Set down the first line below and each line after it, ending with the one that holds "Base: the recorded". Pictures do not belong in the copy.

* PROVIDED DATA *
-*-

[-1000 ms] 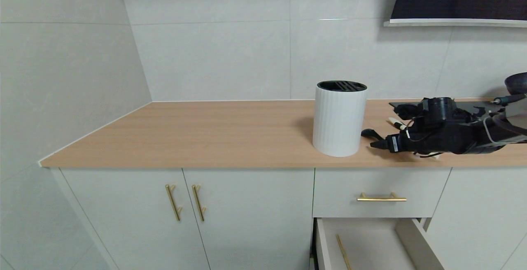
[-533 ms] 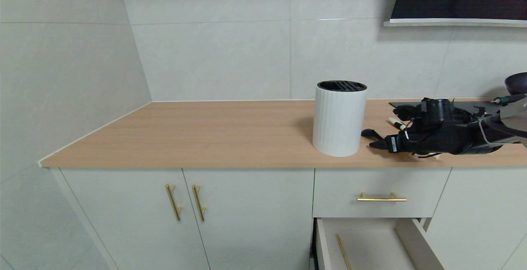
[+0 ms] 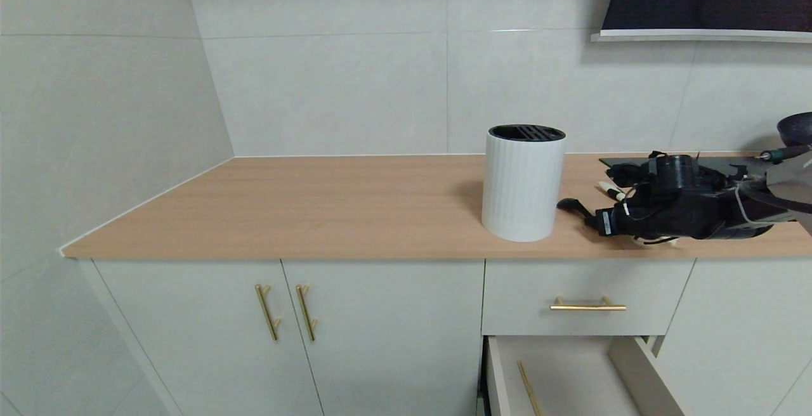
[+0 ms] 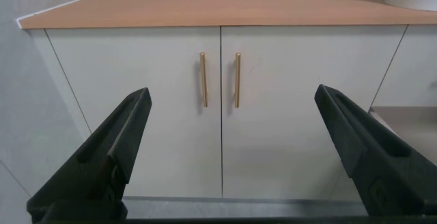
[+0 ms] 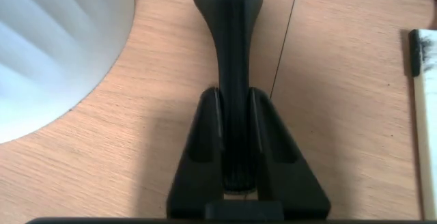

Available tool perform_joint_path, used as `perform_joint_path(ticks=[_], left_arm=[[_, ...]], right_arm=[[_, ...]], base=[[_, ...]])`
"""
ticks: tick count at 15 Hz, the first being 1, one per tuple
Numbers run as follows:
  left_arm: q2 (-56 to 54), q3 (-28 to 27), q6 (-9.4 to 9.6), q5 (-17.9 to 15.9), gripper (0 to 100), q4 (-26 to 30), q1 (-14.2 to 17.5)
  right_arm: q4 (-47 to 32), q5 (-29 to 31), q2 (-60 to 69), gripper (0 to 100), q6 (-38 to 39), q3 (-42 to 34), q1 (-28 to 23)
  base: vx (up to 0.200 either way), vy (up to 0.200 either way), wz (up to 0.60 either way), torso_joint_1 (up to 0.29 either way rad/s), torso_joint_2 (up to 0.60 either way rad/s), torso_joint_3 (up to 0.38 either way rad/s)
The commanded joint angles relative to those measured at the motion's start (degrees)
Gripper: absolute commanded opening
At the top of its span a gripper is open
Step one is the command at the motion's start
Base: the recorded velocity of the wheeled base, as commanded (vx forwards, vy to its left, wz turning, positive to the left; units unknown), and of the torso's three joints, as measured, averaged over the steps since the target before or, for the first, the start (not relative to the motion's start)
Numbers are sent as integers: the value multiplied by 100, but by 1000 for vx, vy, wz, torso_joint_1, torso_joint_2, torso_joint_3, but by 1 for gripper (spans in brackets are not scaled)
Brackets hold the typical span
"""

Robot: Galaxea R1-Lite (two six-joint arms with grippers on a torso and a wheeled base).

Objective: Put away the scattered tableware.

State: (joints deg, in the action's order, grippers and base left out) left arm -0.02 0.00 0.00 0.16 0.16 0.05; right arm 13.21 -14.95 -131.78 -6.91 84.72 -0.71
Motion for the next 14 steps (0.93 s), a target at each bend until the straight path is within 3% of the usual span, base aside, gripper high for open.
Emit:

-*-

* EXERCISE OUTPUT *
[-1000 ms] 
[-533 ms] 
[+0 ms] 
[+0 ms] 
[+0 ms] 

Available tool perform_joint_path, used as `perform_joint_path(ticks=[_], left_arm=[[_, ...]], right_arm=[[_, ...]], base=[[_, ...]])`
"""
ticks: tick count at 15 Hz, the first being 1, one per tuple
Numbers run as follows:
  left_arm: q2 (-56 to 54), q3 (-28 to 27), q6 (-9.4 to 9.6), q5 (-17.9 to 15.9), gripper (0 to 100), q4 (-26 to 30), q1 (-14.2 to 17.5)
  right_arm: q4 (-47 to 32), q5 (-29 to 31), q2 (-60 to 69), gripper (0 to 100), q6 (-38 to 39), q3 (-42 to 34), q1 (-28 to 23)
  base: vx (up to 0.200 either way), vy (up to 0.200 either way), wz (up to 0.60 either way), torso_joint_1 (up to 0.29 either way rad/s), torso_joint_2 (up to 0.60 either way rad/s), torso_joint_3 (up to 0.38 either way rad/s)
The commanded joint angles relative to those measured at the motion's start (degrees)
Gripper: absolute commanded opening
At the top of its span a gripper is open
Step one is the command at the motion's start
Base: the recorded velocity of the wheeled base, as commanded (vx forwards, vy to its left, wz turning, positive to the left; units unknown), and of the torso's three joints, as measured, averaged over the steps since the target before or, for the first, the start (not relative to the motion's start)

The requested output has now been given in full.